To do = Search the data for the string "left" and copy each line in which it appears.

Dataset extract =

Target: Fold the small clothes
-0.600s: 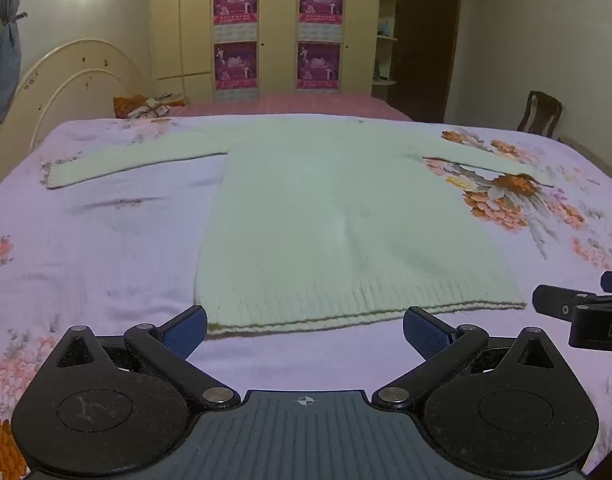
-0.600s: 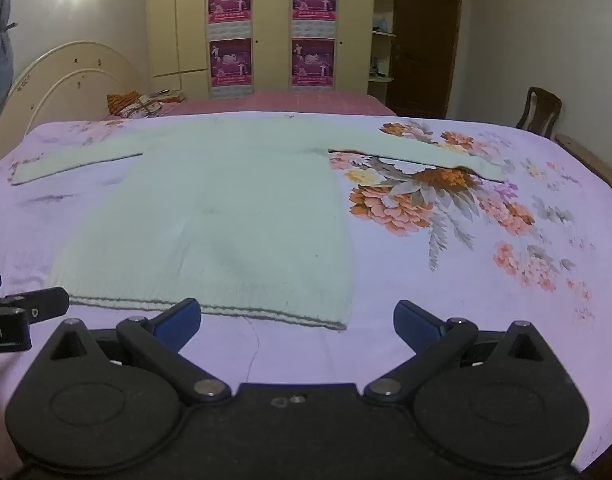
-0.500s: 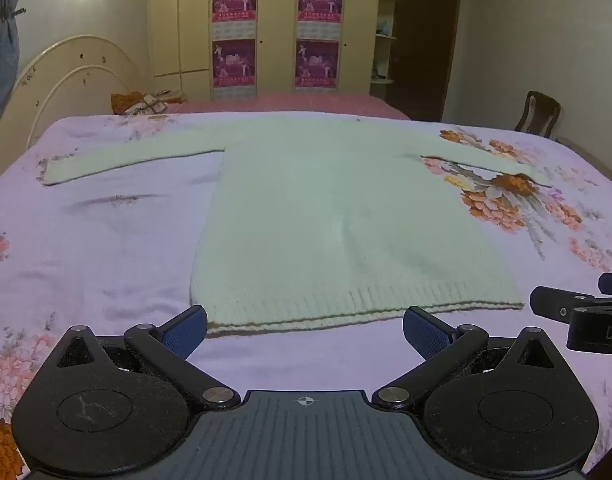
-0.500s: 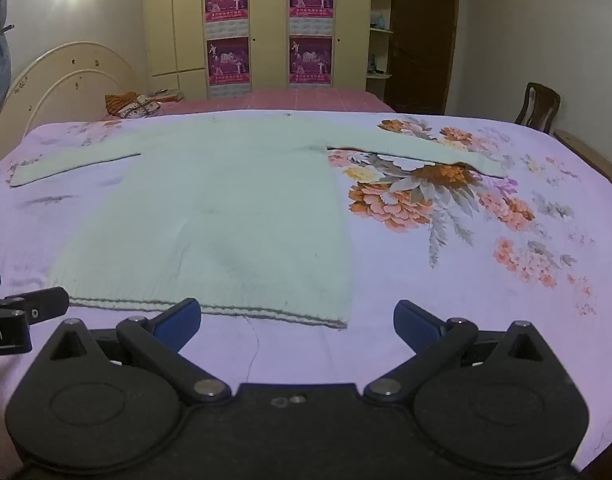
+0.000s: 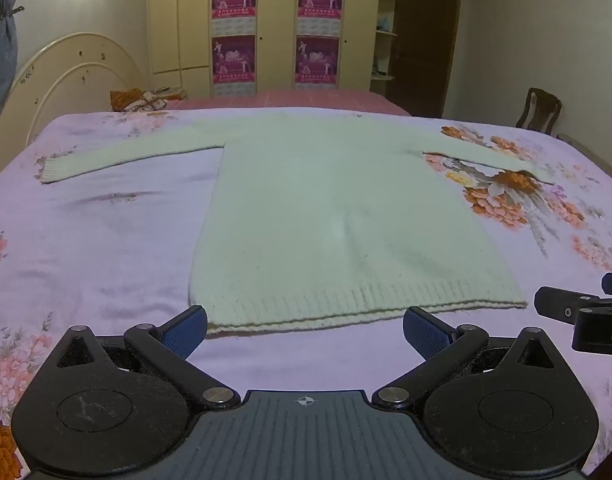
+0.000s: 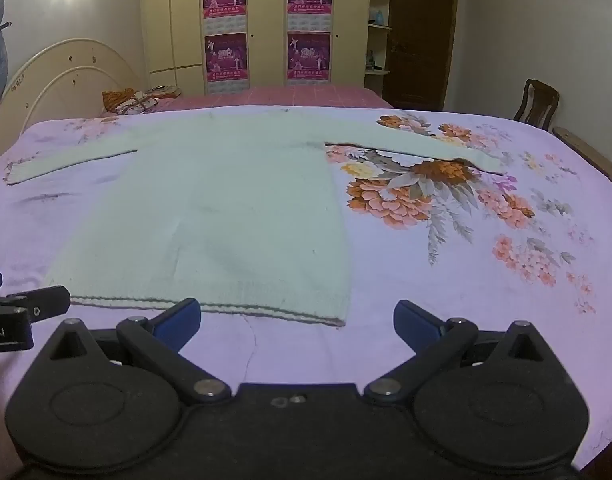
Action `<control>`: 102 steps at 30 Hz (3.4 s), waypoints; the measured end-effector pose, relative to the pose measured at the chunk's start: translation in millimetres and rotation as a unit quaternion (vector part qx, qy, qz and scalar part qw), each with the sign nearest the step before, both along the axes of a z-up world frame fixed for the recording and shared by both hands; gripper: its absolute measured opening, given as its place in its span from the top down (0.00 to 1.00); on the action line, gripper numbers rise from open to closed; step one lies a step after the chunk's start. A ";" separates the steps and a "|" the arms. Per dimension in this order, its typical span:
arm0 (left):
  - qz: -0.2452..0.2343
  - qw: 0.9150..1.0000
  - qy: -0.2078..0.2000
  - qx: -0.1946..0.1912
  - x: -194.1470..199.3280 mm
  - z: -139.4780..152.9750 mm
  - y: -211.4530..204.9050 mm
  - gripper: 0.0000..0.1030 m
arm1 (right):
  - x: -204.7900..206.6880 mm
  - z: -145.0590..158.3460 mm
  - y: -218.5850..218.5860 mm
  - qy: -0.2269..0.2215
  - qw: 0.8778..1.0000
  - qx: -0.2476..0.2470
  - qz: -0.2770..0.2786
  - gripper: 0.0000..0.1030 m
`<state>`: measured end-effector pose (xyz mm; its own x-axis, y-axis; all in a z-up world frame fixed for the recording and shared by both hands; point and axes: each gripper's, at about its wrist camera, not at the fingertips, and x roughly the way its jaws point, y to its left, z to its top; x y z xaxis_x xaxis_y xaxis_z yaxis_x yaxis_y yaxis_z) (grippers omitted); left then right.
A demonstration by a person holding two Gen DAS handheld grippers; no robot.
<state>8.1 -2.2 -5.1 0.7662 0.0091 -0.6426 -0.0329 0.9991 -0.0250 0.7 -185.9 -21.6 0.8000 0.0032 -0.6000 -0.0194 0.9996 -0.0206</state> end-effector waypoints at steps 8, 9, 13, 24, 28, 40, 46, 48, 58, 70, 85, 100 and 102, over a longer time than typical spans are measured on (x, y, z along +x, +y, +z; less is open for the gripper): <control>0.003 1.000 0.003 -0.002 1.8 -2.1 0.8 0.00 | -0.8 0.6 -1.6 0.001 1.000 0.000 -0.004 0.01; 0.003 1.000 0.003 -0.002 1.9 -2.3 0.6 0.00 | -0.9 0.1 -1.8 0.000 1.000 0.001 -0.004 0.01; 0.005 1.000 0.006 -0.002 2.2 -3.5 -0.3 0.00 | -0.4 -0.7 -1.7 0.002 1.000 0.001 -0.001 0.01; 0.008 1.000 0.008 -0.001 2.9 -4.7 -1.0 0.00 | 2.6 -2.2 -2.7 0.003 1.000 0.003 0.003 0.01; 0.008 1.000 0.008 -0.001 2.9 -4.9 -1.7 0.00 | 3.2 -3.0 -2.5 0.004 1.000 0.004 0.003 0.01; 0.009 1.000 0.009 0.002 3.0 -5.2 -4.3 0.00 | 4.8 -3.5 -5.7 0.003 1.000 0.006 0.004 0.01; 0.015 1.000 0.012 0.003 3.7 -6.2 -6.5 0.00 | 7.0 -3.7 -6.0 0.004 1.000 0.008 0.011 0.01; 0.014 1.000 0.013 0.003 4.8 -6.6 -7.1 0.00 | 7.7 -3.9 -5.7 0.005 1.000 0.008 0.013 0.01; 0.012 1.000 0.014 0.004 5.0 -6.1 -7.0 0.00 | 10.3 -5.1 -7.1 0.007 1.000 0.009 0.014 0.01; 0.011 1.000 0.014 0.003 5.7 -5.3 -5.6 0.00 | 10.1 -4.6 -6.4 0.008 1.000 0.008 0.016 0.01; 0.020 1.000 -0.004 -0.009 21.4 6.8 4.3 0.00 | 16.0 -3.4 -11.3 0.009 1.000 0.016 0.003 0.01; 0.005 0.997 0.012 -0.081 134.7 4.1 37.0 0.00 | 93.7 18.1 -66.3 -0.042 0.997 0.037 -0.050 0.17; 0.021 0.997 0.015 -0.074 152.8 -0.4 39.4 0.00 | 108.5 16.0 -73.6 -0.040 0.997 0.035 -0.058 0.22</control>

Final answer =
arm0 (left):
`<state>`: measured end-effector pose (xyz mm; its own x-axis, y-axis; all in a z-up world frame fixed for the recording and shared by both hands; point and axes: each gripper's, at about its wrist camera, not at the fingertips, and x roughly the way its jaws point, y to its left, z to its top; x y z xaxis_x xaxis_y xaxis_z yaxis_x yaxis_y yaxis_z) (grippers omitted); left then right.

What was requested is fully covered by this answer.